20. I followed a similar course in the post-judgment context in Ivanhoe Mines Limited v Gardner [2020] EWHC 144 (Comm), observing at [19]:

“Particularly when considering a claim or judgment with a relatively low value, the Court is entitled to find a risk of dissipation is made out where there are assets which there is a real risk of the respondent dissipating, even if there are other assets which it would be more difficult to dissipate, but which would involve the claimant in a more onerous enforcement effort … In deciding whether the test for freezing order relief has been made out, the Court is entitled to have regard to the practicalities of enforcement against assets of different kinds, a consideration which may be particularly pertinent when, as here, the costs of enforcement may soon reach a point where they are out of proportion to the size of the judgment debt.”

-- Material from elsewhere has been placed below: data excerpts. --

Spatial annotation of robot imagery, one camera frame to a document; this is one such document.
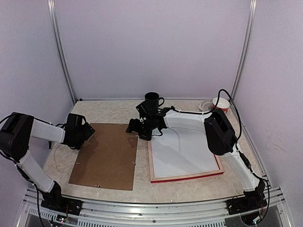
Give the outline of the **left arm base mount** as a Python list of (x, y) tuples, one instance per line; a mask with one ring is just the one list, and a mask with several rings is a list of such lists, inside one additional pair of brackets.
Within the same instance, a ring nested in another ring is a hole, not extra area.
[(80, 215), (80, 211), (82, 209), (83, 201), (62, 197), (61, 203), (59, 205), (55, 205), (47, 200), (42, 200), (41, 206), (43, 208), (47, 208), (50, 210), (54, 210), (57, 212), (65, 213), (67, 215)]

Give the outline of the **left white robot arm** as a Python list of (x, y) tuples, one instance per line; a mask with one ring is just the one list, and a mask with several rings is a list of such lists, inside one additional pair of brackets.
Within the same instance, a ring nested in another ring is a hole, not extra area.
[(13, 112), (0, 121), (0, 153), (12, 161), (23, 177), (34, 184), (44, 201), (56, 210), (66, 206), (60, 185), (49, 177), (32, 156), (29, 143), (32, 138), (55, 142), (80, 150), (95, 133), (83, 115), (68, 115), (65, 123), (57, 125), (32, 115)]

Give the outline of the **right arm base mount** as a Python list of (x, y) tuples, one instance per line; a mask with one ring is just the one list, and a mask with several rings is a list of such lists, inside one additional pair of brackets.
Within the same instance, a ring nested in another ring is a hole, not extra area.
[(252, 211), (267, 206), (264, 194), (245, 192), (244, 197), (235, 197), (226, 201), (229, 215)]

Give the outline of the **brown cardboard backing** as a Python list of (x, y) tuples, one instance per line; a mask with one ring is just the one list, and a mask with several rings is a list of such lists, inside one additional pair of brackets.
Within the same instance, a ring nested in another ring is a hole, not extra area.
[(70, 184), (131, 191), (138, 138), (122, 123), (93, 123), (94, 134), (78, 152)]

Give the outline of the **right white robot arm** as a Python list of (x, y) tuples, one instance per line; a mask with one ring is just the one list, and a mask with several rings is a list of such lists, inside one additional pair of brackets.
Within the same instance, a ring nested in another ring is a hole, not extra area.
[(269, 200), (264, 195), (268, 184), (254, 173), (250, 161), (241, 151), (234, 128), (221, 109), (213, 108), (208, 112), (181, 111), (173, 106), (159, 109), (148, 101), (143, 101), (136, 109), (140, 118), (130, 119), (127, 133), (136, 132), (146, 141), (152, 139), (154, 129), (161, 132), (163, 129), (182, 128), (204, 133), (210, 152), (221, 156), (238, 177), (244, 194), (240, 199), (242, 206), (252, 210), (257, 205), (268, 205)]

21. However, there may well be scope to develop the law further in a post-judgment context. I offer the following possibilities for consideration.

22. Once judgment has been entered, it might be asked whether the judgment debtor should be in a position to move assets out of the jurisdiction at all, save in respect of an amount exceeding the judgment debt? Within the current freezing order framework, the importance of assets within the jurisdiction, and the need for the defendant to meet legal and other expenses from outside the jurisdiction, have long been recognised, for example in A v C (No 2) [1981] 1 QB 961.

23. In addition, it could be argued that the claimant’s status as a judgment creditor might justify a so-called “notification” injunction (prohibiting the defendant from disposing of assets without prior notification to the claimant) without satisfying the pre-judgment risk of dissipation test. It is clearly established in the pre-judgment context that the same test applies to a notification as to a freezing injunction: Holyoake v Candy [2018] Ch 297, [34] and [41]. Songbo Yu at [30]-[33] strongly supports the application of the same test for notification orders in a post-judgment context. So, it would require a change in the law at Supreme Court level, or a change to the CPR, for the law to develop along these lines.

24. Or, on still more radical lines, it would be possible to reformulate the requirement of a risk of dissipation in a post-judgment context altogether, to remove the requirement for an “unjustified dissipation”, leaving the “ordinary course of business” exception to minimise the interference with the respondent so far as assets outside the jurisdiction are concerned. An “unjustified dissipation” is said to be necessary before freezing order relief will be granted because:

“If the defendant is not threatening to change the existing way of handling their assets, it will not be sufficient to show that such continued conduct would prejudice the claimant’s ability to enforce a judgment. That would be contrary to the purpose of the WFO jurisdiction because it would require defendants to change their legitimate behaviour in order to provide preferential security for the claim which the claimant would not otherwise enjoy”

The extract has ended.